## Dataset extract

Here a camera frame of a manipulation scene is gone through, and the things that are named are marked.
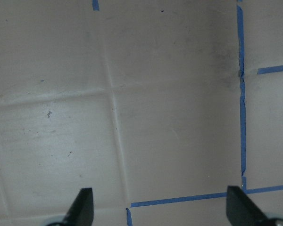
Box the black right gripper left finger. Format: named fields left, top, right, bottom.
left=61, top=188, right=94, bottom=226

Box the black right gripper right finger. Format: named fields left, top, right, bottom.
left=226, top=186, right=274, bottom=226

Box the brown paper table cover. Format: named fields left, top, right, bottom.
left=0, top=0, right=283, bottom=226

## Task requirements
Give the records above again verbatim, pictures omitted.

## Answer for this exercise
Here a camera frame of a manipulation scene is gone through, and the things that are named are marked.
Box the black right gripper left finger. Format: named fields left, top, right, bottom.
left=61, top=188, right=94, bottom=226

Box the black right gripper right finger. Format: named fields left, top, right, bottom.
left=226, top=186, right=274, bottom=226

Box the brown paper table cover. Format: named fields left, top, right, bottom.
left=0, top=0, right=283, bottom=226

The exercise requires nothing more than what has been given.